● About this exercise
Could you copy exactly the lines from the start of the records through the one containing "Gripper frame, origin", both included, and leave out the pictures?

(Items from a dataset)
▶

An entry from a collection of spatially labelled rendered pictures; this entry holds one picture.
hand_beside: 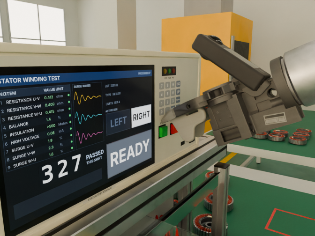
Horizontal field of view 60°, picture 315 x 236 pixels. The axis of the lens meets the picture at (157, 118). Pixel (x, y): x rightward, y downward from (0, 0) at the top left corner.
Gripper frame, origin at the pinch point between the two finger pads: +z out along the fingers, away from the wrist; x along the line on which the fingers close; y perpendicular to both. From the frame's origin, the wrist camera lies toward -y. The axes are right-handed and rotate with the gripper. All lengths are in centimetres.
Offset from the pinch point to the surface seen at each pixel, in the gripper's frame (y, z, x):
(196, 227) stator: 35, 26, 33
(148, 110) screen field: -1.7, 0.3, -4.0
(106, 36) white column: -164, 239, 277
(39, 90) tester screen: -6.1, -1.7, -22.9
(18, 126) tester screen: -3.1, -0.3, -25.5
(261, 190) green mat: 42, 20, 78
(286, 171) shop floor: 101, 71, 307
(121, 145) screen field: 2.1, 2.1, -10.7
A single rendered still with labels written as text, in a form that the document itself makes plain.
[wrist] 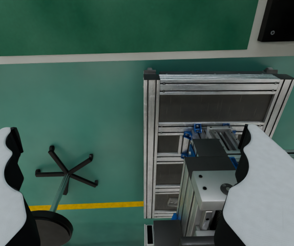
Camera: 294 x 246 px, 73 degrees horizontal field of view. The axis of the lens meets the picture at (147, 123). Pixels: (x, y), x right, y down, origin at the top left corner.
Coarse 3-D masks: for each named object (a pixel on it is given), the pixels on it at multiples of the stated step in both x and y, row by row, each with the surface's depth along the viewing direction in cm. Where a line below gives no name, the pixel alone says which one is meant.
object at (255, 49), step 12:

◀

● Result of the exercise
An entry from a collection of spatially labelled rendered pictures; this entry holds one picture.
hand_beside: 
Horizontal field of view 60°, picture 315 x 236 pixels. The axis of the lens meets the picture at (157, 118). Pixel (x, y): x rightward, y downward from (0, 0) at the top left corner.
Gripper frame, origin at the pinch point between the two finger pads: +z out along the fingers, away from the wrist; x along the line on which the fingers close; y perpendicular to both. From the frame's origin, the wrist camera lies toward -y. The axes are right-handed and rotate with the gripper. All lengths are in centimetres.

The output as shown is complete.